Por fim, á noite, já a celebre phrase se lhe encrustara nos miolos no logar onde costumam encruar as idéas fixas.

Chegou a repetil-a a d. Eucharis. Mas d. Eucharis, uma criatura sovada, toda virtudes conjugaes e preoccupações caseiras, interrompeu-o prosaicamente:

— E você trouxe, Nenesto, o pavio de lampião que te encommendei?

Ernesto d'Olivaes arrepanhou a cara num assomo de dó ante a chinfrinice mental da companheira. Dó, despeito e meia colera, cousa rara em sua alma de amanuense, gommosa e mansa.

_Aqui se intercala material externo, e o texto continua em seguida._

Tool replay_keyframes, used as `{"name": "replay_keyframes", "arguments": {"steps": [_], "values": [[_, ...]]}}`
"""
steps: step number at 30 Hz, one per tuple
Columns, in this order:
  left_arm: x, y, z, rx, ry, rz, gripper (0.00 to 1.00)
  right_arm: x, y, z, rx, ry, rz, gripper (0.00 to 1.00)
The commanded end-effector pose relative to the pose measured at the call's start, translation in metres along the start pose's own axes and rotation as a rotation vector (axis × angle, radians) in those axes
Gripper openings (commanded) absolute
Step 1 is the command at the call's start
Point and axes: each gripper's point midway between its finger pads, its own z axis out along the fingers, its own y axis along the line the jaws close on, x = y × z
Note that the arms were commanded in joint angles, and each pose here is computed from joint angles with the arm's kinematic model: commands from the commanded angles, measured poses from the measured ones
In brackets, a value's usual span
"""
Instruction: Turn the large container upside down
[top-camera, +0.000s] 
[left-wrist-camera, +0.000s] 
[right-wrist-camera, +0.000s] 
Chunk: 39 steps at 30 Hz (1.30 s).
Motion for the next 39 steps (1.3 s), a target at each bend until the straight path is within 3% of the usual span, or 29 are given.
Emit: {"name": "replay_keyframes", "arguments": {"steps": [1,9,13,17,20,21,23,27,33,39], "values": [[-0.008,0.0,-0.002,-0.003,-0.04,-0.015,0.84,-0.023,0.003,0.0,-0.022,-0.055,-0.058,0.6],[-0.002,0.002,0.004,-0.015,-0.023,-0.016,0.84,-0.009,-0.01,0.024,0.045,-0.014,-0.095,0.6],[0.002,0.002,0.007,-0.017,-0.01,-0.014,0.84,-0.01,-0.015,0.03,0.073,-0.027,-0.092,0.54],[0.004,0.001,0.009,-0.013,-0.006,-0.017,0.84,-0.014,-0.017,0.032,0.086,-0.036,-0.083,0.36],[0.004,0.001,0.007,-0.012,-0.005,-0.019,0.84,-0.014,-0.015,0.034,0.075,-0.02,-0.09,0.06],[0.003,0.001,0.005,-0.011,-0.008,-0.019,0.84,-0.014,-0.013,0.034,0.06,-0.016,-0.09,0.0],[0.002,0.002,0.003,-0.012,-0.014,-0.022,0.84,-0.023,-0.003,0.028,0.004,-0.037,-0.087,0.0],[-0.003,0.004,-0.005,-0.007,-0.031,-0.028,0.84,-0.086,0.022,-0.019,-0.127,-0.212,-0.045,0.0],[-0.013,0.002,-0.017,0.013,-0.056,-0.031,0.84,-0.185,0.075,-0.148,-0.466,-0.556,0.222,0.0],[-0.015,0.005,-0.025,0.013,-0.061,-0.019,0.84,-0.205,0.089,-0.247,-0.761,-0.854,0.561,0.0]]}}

— Que pavio? Que me importa o pavio? Quem fala aqui de pavio? Ora não me aborreça com historias de pavio!

E voltando-se para o canto (que a scena se passava na cama) enbezerrou.


O somno dessa noite não foi bom conselheiro, e Ernesto, no dia seguinte, andou pela repartição mais meditativo que de costume, com olhos parados — olhos de cabra morta que olham sem ver.

E' que uma idéa...

Não era bem uma idéa, mas cellulas vagas, destroços vogantes de idéas mortas, lampejos de idéas futuras, coisas tão affins que ao cabo de tres dias se fundiam numa idéa-mãe de imperiosa vitalidade.

— Escrever um conto, uma simples «variedade», em linguagem bem caprichada, com floreados bem bonitos, arabescos de estylo...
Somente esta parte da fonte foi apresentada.